Amanecía y golpeaste mi puerta,
salí a buscarte y te encerraste en tu casa.
Pude mirarte a través de la ventana,
amarte sin sentido.
Pude pegarme al cristal
e inventarte las manos.

Comenzó a llover y te pusiste triste.
Desde tu rincón me amaste mojada.
Anochecía y me acosté en un charco
en ese charco, frente a tu ventana.
Salió el sol, volvió a llover, llegó la noche.
Ya no quise acariciar un cristal y regresé a casa.
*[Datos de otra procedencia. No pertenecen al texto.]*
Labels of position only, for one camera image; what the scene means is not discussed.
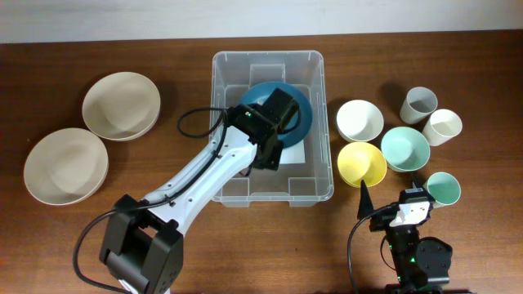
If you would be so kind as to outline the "green plastic cup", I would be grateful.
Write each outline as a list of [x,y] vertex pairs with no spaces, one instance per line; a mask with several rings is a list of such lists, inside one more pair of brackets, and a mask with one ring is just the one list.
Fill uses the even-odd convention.
[[447,172],[432,174],[422,186],[434,199],[434,208],[454,205],[461,197],[461,185]]

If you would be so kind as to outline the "dark blue plastic plate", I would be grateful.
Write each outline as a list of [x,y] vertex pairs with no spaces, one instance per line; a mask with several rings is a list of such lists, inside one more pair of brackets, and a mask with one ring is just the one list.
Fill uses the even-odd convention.
[[278,81],[262,82],[246,91],[241,96],[239,104],[250,105],[258,102],[263,104],[276,88],[289,94],[299,104],[301,113],[299,126],[287,134],[279,135],[279,140],[284,143],[284,148],[287,149],[302,141],[311,129],[313,111],[309,101],[310,92],[307,86]]

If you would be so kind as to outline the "beige plate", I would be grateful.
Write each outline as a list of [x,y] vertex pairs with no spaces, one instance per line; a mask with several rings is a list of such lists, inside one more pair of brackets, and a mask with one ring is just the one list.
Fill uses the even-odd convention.
[[101,138],[134,140],[148,132],[159,118],[159,89],[146,76],[117,72],[97,81],[83,100],[87,128]]
[[29,153],[24,182],[41,203],[64,206],[93,195],[104,183],[109,155],[92,132],[65,128],[45,136]]

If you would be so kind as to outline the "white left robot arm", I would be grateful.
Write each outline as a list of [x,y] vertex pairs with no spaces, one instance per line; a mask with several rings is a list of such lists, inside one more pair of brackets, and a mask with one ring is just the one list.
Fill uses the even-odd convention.
[[121,197],[107,220],[100,260],[120,293],[166,293],[183,266],[184,238],[196,216],[244,169],[275,170],[297,107],[220,109],[212,139],[168,183],[137,201]]

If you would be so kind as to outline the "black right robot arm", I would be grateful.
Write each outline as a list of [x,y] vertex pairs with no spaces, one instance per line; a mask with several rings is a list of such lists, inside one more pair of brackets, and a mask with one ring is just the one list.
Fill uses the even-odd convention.
[[420,238],[418,227],[430,219],[435,199],[424,188],[405,189],[399,199],[373,207],[367,185],[360,182],[359,223],[369,220],[369,230],[384,232],[396,272],[397,284],[386,293],[442,293],[449,283],[453,248],[438,238]]

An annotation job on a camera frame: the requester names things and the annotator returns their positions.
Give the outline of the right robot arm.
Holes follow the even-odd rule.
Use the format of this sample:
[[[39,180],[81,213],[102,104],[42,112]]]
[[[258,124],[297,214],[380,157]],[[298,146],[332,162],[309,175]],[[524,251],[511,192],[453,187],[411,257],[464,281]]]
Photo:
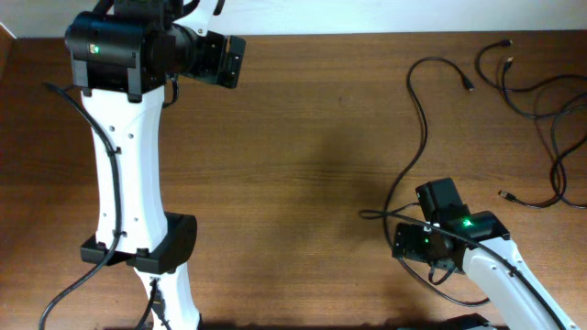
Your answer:
[[[402,222],[393,257],[435,270],[466,275],[486,295],[511,329],[576,329],[525,263],[509,230],[490,211],[473,214],[451,178],[415,189],[424,221],[394,212]]]

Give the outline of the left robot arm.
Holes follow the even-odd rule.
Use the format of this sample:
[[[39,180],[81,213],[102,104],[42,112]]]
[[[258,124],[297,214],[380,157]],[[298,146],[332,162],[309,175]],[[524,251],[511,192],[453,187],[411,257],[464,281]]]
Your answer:
[[[99,189],[99,220],[82,245],[94,270],[123,262],[149,297],[158,329],[196,329],[201,314],[188,275],[196,218],[161,201],[159,127],[179,78],[233,89],[246,43],[208,27],[218,0],[101,1],[68,27],[65,45],[74,103],[90,124]]]
Amaneció y golpeaste mi puerta,
salí a buscarte y te encerraste en tu casa
protegido de la lluvia.
Pude estar quieta en mi refugio
y amarte sin sentido.
Pude quedarme en silencio y recordar tus manos.

Aguardé nuevas madrugadas
viéndote correr hacia tu fortaleza
y me cansé de la huida.
Esperé que llamaras
sin salir a la puerta
y me cansé de esperarte.

Mudé mi casa a un país sin lluvia
para olvidarte y olvidarme mojada.
Desplegué mi alma sobre las piedras
para que se escurriera
y la dejé extendida al sol
hasta sentirme seca.

Pero un amanecer golpeaste mi puerta.
salí a buscarte y te encerraste en tu casa.
El mismo cristal, las mismas manos.
Yo lloraba y te pusiste triste.
Desde tu rincón me amaste mojada,
protegido de las lágrimas.

Anocheció y estoy cansada.
Me duermo en un charco,
en ese charco frente a tu ventana.
Porque volverá a amanecer
y golpearás mi puerta.
Tu casa siempre estará frente a la mía.